A Crushing Addiction

Kids. I have a problem.

It is an addiction that eats my time. It even costs me money.  Not a ton of money, but when I finally come out an admit what I am willingly spending dollars on, I am inevitably going to feel a little ashamed.

I’m addicted to a Facebook game. It is called Candy Crush. Yes, like the name of a recurring segment in Tiger Beat. Candy Crush.  As the name indicates, it involves candy.  They come in on a Tetris-like board and you have to move the candies to create lines of three, four, or five of the same type of candy.  Then they disappear.

This sounds simple enough, but King.com, the creator of this game, has somehow managed to create more than 200 levels by adding a variety of obstacles and bonus candies to the mix.  

This is far from the most genius thing King.com has done though.  You only get five lives at a time, then you have to wait 30 minutes for a new life to get added to your queue.  If you don’t want to wait, you have two options: 

1. Pester your Facebook friends to give you lives

2. Buy them at a rate of five lives for $1.20

When I first tried this game, I was keen to wait.  I have never put money towards a social game and the thought of nagging people with requests  offends my Southern sensibilities about politeness.  So, I played on and managed to make progress all on my own and free of charge.

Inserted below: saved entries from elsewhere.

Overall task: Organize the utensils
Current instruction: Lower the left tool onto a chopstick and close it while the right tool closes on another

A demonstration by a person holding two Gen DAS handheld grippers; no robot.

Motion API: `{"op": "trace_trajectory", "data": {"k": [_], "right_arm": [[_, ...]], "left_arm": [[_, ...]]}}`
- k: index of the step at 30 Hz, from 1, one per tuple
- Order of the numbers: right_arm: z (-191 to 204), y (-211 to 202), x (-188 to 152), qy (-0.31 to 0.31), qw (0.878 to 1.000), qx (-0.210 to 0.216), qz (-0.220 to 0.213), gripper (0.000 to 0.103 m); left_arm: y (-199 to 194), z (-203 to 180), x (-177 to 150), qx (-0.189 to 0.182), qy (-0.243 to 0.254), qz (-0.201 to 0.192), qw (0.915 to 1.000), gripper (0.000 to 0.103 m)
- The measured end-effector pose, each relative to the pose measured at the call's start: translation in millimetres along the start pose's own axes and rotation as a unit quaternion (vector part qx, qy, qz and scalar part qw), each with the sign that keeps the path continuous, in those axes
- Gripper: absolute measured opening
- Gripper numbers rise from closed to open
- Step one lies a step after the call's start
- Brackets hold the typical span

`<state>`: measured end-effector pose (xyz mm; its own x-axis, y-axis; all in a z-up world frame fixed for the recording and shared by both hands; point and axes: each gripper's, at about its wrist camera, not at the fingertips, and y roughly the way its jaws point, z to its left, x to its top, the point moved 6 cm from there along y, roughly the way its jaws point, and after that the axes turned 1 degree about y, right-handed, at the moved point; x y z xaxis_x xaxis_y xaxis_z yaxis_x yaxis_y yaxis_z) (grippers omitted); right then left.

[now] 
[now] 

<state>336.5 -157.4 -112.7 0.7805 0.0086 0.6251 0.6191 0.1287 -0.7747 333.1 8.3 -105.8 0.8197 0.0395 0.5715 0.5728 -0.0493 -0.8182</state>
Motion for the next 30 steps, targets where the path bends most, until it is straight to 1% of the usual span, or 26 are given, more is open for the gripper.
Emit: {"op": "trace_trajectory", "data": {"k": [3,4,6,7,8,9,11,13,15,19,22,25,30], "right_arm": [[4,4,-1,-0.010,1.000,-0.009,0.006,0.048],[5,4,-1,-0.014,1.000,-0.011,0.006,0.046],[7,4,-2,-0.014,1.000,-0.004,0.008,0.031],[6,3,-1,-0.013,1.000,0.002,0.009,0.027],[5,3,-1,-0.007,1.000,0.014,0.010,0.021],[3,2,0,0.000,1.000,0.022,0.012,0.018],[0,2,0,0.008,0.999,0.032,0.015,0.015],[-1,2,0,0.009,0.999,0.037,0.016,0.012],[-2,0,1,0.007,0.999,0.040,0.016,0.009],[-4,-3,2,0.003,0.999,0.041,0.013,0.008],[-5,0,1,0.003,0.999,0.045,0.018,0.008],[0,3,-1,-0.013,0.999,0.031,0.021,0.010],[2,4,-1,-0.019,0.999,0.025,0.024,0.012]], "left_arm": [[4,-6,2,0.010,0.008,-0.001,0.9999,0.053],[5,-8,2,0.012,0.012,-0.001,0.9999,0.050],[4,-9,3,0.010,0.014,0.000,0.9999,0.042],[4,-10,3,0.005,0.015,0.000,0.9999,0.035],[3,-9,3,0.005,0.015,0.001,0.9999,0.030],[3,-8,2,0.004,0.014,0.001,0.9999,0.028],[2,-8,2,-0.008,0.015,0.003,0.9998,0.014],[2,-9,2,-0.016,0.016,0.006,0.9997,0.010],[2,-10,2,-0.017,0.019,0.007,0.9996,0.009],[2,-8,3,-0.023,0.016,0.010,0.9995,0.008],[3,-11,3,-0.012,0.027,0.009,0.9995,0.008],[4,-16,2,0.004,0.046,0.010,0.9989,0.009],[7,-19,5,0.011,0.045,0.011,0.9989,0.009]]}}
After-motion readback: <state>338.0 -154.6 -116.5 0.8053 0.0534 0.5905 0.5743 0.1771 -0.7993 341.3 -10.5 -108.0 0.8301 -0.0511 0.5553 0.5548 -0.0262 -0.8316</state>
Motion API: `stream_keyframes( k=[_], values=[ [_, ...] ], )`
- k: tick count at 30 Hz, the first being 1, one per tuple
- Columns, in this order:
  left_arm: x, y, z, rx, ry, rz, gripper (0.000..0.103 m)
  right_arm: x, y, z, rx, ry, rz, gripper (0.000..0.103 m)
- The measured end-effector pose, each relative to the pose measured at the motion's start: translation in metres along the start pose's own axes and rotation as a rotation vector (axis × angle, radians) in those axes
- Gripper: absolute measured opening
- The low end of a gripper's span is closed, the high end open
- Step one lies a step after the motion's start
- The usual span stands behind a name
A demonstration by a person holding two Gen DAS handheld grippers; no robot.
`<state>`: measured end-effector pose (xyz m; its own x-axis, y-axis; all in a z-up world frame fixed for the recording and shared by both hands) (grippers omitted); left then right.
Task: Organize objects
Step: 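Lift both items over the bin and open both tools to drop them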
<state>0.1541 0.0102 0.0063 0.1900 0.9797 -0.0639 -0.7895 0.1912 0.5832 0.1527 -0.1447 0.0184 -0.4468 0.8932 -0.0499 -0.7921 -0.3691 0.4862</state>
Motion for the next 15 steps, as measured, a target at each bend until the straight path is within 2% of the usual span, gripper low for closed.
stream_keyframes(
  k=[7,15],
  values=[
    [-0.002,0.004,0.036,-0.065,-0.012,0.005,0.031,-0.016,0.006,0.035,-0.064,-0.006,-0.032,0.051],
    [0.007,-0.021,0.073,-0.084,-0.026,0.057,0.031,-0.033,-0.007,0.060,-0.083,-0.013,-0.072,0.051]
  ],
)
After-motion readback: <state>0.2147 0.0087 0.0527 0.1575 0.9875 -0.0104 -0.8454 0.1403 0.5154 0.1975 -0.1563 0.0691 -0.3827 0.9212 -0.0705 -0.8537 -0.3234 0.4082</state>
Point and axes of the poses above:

Then I reached the end of the first “episode.  This is where these maniacal geniuses at King got me.  In order to get to Episode 2, you needed to either get three friends to give you a ticket or you could pay 30 cents.  

Okay, I said to myself.  As much as I hate plunking a credit card down for a transaction less than a dollar, I hate pestering people and FB game requests more, so why not?

Since then, I have turned into a degenerate straight out of "Trainspotting.”  I play in the morning before work so I have the work day for lives to repopulate.  If I feel like I am making headway on a tough level, I convince myself momentum actually plays a role in my success and I buy new lives.  I have gotten 30% of my office on this game as well, and will inevitably be reprimanded by our CFO any day now for assassinating our productivity  In the two weeks or so I have been playing this crack-like game, I have beaten 96 levels.  Level 97 though….oh Level 97.

In my head I try to justify this behavior.  "You need a way to unwind, Jess.“  "You would spend way more money mimicking the same sensation at a video poker machine.”

The worst is when I tell myself that I do not need to write a blog post or watch a movie on my resolution list.  "I mean, yeah, you could write about how strange it is that in order to play an adult, dramatic role, the curly-haired Keri Russell has to straighten her hair in order to be taken seriously on “The Americans”, but isn’t it just as intellectually fulfilling and impressive to devise a way to defeat this?

Canady

C’mon Jess…you’re not gonna write anything nearly impressive as this. I mean, that one candy has sprinkles on it. Sprinkles!

So I play. And when I do write, the only thing I have to write about is a Facebook game.

This leaves me with one option, really. I clearly can’t quit the thing now that I am this far along. I have no other choice but to beat the whole damn thing. Easy game.

But if anyone does have any tips on how to get past freaking Level 97, I would gladly take them.